With increasing numbers of industries switching from traditional internal combustion engine (ICE) driven mobile machinery to electric, Parker has set about addressing concerns associated with proving and utilising emerging technology such as risk, long-term reliability and ease of adoption.
For these reasons, we have recently launched a state-of-the-art electrification system development and validation facility in Warwick, UK. Parker’s Electrification Test Cell can help those looking to adopt our new Electro-Hydraulic Pump System (EHPS) for mobile motion systems equipment. Examples include materials handling and reach stacker applications, wheeled excavators, wheel loaders, heavy-duty forestry and mining equipment.

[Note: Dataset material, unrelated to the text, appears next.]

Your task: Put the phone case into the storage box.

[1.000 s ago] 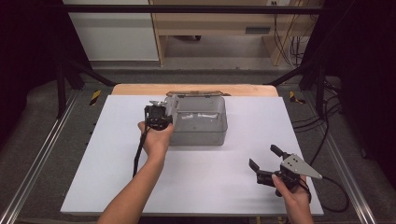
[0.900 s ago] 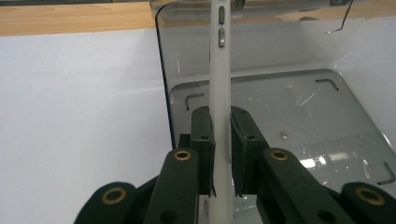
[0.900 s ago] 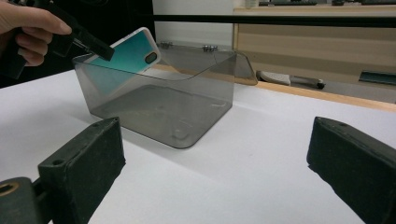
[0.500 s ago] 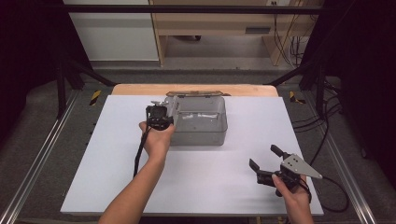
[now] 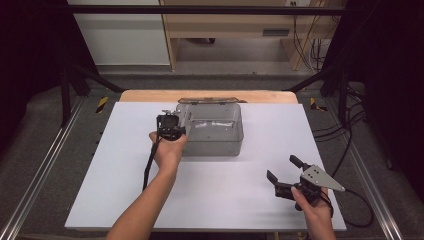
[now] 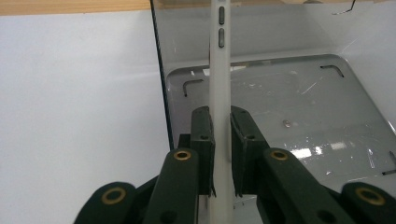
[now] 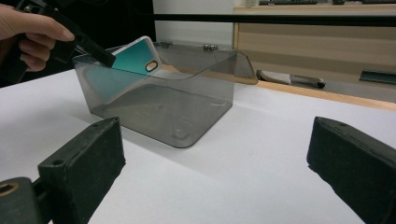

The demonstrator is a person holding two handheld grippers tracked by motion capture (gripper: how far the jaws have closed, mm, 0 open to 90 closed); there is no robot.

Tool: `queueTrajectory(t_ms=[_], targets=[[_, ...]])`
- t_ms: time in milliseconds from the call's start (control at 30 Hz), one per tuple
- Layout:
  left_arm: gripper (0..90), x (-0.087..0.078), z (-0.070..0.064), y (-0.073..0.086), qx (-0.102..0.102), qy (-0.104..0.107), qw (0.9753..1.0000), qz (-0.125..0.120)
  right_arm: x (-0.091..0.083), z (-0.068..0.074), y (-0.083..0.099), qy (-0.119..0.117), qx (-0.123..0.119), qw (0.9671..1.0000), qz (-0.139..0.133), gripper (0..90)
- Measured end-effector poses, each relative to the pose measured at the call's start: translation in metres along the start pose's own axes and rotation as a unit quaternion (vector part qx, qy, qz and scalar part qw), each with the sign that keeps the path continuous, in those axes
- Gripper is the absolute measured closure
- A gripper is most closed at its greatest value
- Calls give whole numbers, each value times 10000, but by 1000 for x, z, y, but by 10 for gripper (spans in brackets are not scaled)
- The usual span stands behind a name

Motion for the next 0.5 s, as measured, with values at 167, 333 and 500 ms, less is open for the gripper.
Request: queueTrajectory(t_ms=[167,333,500], targets=[[811,1,-1,0,15,-7,10000,3,0,0,0,8,1,10000,-13,42],[811,2,-2,1,33,-12,10000,25,-1,0,0,7,31,10000,1,41],[811,2,-4,1,47,-21,10000,65,-1,0,0,6,30,10000,-12,41]])
Point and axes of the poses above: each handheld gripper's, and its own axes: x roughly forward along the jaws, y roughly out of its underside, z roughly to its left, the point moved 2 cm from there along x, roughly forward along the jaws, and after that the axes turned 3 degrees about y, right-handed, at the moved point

EHPS has been designed to lift and lower large bodies of equipment in next-generation mobile vehicles. On lowering, the pump/motor can be used in reverse as an electric generator, while upon lifting, stored energy can be reused to reduce load on the diesel generator. Very significant energy savings have already been seen in real-life applications.
In aid of those looking to adopt this ground-breaking technology on their mobile vehicles, the new Electrification Test Cell uses the flexibility of high-power density, programmable electro-hydraulic pumps to replicate a large range of loading and duty-cycle profiles, while monitoring system efficiency, energy usage and concept performance.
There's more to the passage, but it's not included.